WHAT THE TASK ASKS
Go through the records and report each line holding the string "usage".

DATA EXCERPTS
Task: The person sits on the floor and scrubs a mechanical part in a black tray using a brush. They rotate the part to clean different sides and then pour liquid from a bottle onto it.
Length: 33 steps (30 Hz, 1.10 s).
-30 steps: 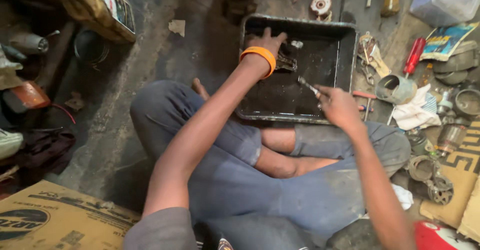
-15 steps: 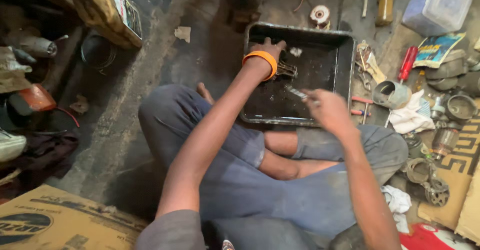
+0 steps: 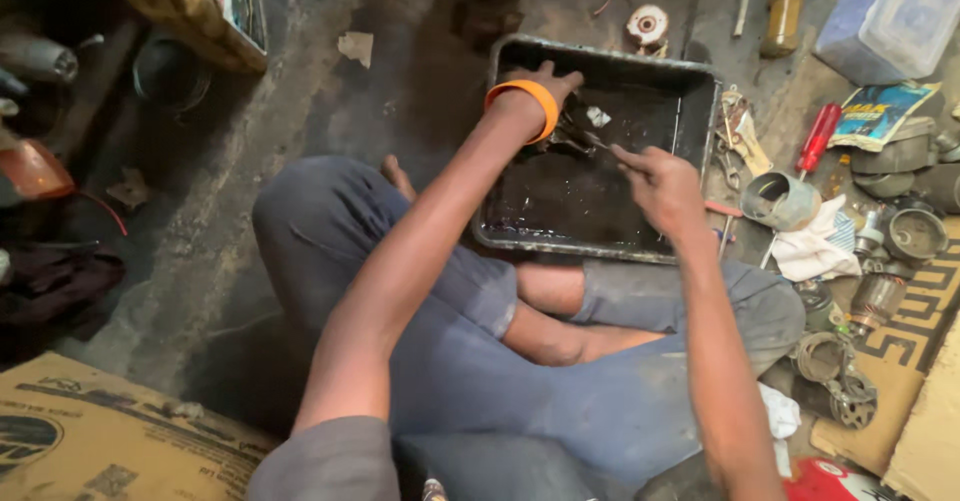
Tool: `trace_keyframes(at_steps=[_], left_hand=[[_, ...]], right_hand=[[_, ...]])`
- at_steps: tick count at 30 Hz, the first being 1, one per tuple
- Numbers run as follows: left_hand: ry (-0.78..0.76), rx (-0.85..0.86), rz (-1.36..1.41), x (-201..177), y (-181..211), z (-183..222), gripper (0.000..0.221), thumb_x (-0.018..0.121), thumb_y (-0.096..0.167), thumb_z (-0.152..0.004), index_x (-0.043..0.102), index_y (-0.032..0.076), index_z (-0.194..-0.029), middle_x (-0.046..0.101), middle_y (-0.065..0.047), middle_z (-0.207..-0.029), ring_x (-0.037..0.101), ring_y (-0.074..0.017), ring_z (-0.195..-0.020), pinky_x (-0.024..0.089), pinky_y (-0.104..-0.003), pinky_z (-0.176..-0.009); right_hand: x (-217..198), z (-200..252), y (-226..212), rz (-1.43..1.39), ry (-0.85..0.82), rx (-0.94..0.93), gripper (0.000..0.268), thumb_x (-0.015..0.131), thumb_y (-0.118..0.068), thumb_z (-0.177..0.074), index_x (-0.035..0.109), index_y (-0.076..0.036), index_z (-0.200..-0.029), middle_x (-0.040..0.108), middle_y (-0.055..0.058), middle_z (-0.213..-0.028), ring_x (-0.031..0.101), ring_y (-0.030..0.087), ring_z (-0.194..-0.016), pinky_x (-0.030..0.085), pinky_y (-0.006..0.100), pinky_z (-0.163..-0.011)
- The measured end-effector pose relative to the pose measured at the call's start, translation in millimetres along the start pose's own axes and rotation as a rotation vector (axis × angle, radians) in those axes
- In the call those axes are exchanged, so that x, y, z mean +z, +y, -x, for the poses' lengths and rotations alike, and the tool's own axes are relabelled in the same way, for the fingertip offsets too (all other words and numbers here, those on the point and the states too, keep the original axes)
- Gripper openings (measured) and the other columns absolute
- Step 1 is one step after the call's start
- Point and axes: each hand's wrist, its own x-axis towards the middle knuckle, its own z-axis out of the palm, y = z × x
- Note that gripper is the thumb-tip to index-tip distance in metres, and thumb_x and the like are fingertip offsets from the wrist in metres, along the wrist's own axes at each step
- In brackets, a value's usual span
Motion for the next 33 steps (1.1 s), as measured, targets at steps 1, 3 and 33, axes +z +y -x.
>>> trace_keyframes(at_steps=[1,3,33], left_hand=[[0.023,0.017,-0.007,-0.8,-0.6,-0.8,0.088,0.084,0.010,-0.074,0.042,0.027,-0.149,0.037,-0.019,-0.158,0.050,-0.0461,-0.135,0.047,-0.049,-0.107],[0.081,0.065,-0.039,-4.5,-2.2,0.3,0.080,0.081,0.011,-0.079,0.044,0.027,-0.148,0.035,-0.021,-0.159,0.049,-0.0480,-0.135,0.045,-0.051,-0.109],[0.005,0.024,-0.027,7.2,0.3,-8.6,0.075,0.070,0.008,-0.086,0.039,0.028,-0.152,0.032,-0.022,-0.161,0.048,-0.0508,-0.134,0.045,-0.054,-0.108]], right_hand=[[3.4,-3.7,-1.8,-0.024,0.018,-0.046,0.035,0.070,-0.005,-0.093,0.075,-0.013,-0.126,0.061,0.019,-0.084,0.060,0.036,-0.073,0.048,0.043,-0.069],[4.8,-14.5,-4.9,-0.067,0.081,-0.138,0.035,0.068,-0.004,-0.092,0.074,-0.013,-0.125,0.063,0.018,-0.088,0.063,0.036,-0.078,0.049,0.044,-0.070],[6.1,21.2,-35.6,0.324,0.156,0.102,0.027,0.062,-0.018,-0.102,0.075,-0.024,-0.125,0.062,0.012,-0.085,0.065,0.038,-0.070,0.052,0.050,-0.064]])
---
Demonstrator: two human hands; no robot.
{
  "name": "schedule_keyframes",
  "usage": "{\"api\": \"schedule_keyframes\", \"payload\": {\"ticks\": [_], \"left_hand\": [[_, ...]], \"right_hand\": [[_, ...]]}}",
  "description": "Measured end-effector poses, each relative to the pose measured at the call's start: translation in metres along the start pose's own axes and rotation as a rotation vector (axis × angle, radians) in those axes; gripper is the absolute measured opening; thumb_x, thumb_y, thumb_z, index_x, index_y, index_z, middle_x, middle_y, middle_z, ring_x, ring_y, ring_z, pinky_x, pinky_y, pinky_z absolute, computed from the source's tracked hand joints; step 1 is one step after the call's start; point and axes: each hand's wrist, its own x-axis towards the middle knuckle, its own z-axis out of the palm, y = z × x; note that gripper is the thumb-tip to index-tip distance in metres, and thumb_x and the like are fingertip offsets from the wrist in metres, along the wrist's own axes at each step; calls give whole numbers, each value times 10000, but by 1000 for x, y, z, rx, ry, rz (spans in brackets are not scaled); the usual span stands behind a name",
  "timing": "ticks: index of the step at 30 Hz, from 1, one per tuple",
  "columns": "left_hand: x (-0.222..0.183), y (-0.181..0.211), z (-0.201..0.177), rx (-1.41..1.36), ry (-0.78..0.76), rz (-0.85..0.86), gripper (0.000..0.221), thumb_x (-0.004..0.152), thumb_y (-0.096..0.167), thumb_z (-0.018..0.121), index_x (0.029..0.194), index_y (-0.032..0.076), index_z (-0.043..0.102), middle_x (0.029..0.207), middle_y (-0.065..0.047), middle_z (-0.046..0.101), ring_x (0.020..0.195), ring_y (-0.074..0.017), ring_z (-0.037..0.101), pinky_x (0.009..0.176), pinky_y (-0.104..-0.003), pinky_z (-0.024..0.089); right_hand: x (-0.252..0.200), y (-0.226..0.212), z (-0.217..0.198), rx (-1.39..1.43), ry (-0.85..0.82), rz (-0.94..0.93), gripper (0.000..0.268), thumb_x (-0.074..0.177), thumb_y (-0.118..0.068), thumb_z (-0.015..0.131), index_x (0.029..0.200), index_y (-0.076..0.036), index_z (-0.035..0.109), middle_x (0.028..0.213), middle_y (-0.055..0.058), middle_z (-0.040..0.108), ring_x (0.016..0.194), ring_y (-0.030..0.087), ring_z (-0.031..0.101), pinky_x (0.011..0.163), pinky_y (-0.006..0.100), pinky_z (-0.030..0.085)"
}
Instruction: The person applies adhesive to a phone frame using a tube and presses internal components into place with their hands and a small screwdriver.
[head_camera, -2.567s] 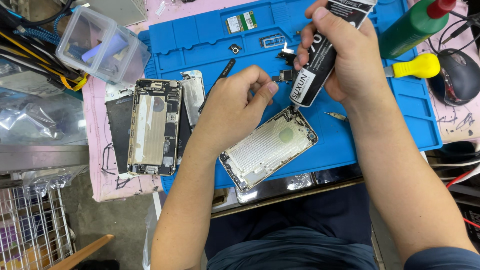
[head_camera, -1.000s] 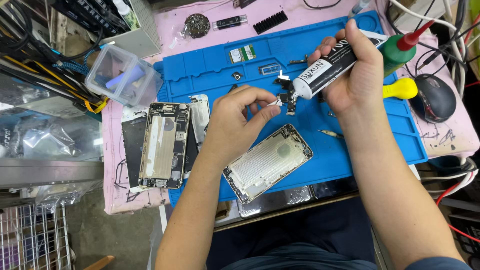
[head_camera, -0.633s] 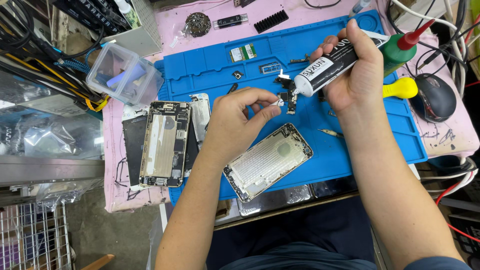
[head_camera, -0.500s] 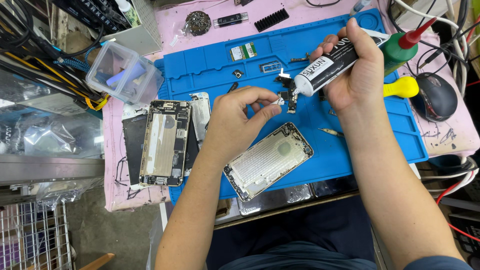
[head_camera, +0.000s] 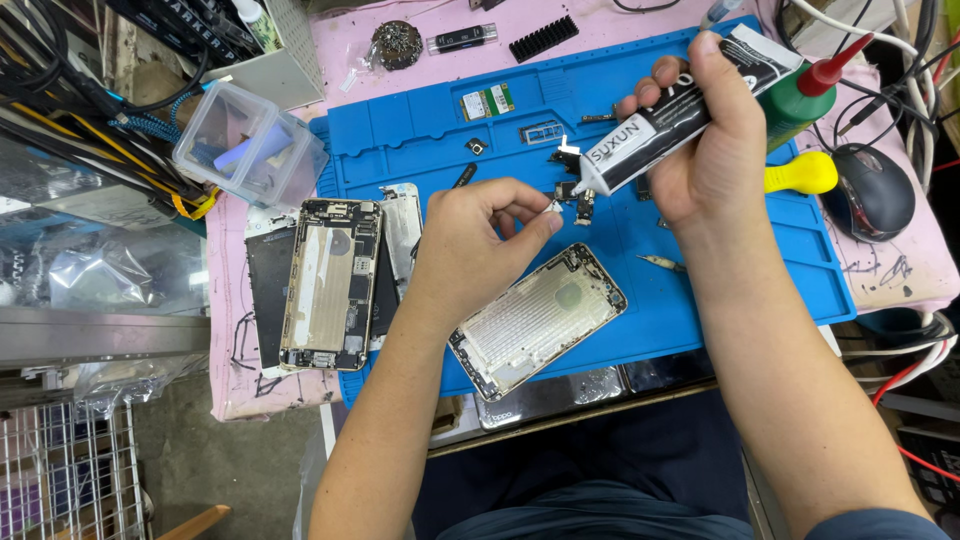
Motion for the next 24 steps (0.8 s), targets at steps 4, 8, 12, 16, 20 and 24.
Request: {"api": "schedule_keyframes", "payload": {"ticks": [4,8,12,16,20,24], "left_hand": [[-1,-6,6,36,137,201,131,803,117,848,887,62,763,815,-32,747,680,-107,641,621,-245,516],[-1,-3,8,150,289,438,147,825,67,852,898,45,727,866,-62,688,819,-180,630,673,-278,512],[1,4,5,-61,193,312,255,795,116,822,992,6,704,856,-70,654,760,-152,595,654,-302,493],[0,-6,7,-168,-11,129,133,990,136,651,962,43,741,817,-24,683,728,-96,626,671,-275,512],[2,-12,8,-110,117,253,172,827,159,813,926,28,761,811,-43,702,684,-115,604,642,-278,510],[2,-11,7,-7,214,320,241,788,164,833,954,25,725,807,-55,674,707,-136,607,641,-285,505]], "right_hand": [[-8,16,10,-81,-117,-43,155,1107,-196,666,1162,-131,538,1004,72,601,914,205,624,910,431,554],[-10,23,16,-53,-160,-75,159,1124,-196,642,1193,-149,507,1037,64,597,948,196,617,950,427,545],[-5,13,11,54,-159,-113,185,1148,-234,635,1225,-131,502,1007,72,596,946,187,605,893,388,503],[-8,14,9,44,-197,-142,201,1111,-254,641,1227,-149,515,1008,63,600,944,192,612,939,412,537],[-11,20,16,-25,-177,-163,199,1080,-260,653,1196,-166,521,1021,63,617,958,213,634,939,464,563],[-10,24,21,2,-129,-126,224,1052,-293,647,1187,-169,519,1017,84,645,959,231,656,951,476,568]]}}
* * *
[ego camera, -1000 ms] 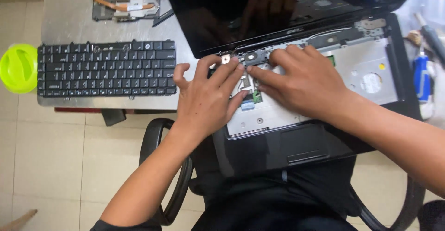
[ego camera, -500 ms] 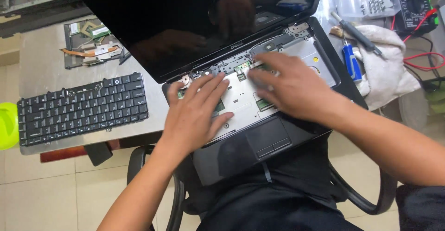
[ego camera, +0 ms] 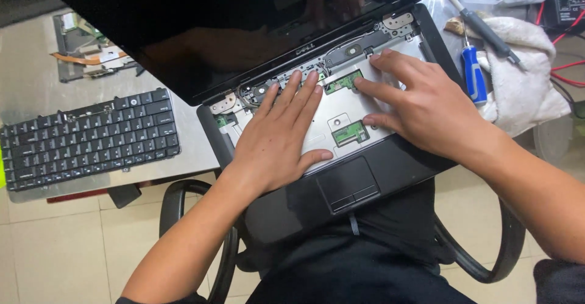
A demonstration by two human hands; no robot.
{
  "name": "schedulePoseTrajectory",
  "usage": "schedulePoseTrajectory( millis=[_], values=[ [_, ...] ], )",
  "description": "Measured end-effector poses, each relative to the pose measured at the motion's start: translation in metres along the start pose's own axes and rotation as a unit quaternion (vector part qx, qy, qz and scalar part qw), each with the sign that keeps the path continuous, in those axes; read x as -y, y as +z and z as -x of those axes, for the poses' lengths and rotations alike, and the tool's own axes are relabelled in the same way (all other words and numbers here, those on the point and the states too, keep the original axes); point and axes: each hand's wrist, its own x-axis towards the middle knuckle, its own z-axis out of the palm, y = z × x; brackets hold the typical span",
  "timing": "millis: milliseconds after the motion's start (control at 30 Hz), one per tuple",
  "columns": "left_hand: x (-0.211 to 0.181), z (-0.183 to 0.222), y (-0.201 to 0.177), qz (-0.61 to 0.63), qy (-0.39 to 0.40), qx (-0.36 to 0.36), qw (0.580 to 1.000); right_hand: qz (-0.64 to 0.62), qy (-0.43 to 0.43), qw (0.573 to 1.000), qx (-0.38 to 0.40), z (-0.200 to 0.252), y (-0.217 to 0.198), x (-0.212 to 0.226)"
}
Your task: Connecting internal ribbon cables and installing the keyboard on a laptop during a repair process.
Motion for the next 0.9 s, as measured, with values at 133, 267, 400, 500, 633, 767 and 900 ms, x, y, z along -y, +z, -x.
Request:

REPLY TO THE EXERCISE
  "usage": "{\"api\": \"schedule_keyframes\", \"payload\": {\"ticks\": [_], \"left_hand\": [[_, ...]], \"right_hand\": [[_, ...]]}}",
  "usage": "schedulePoseTrajectory( millis=[_], values=[ [_, ...] ], )",

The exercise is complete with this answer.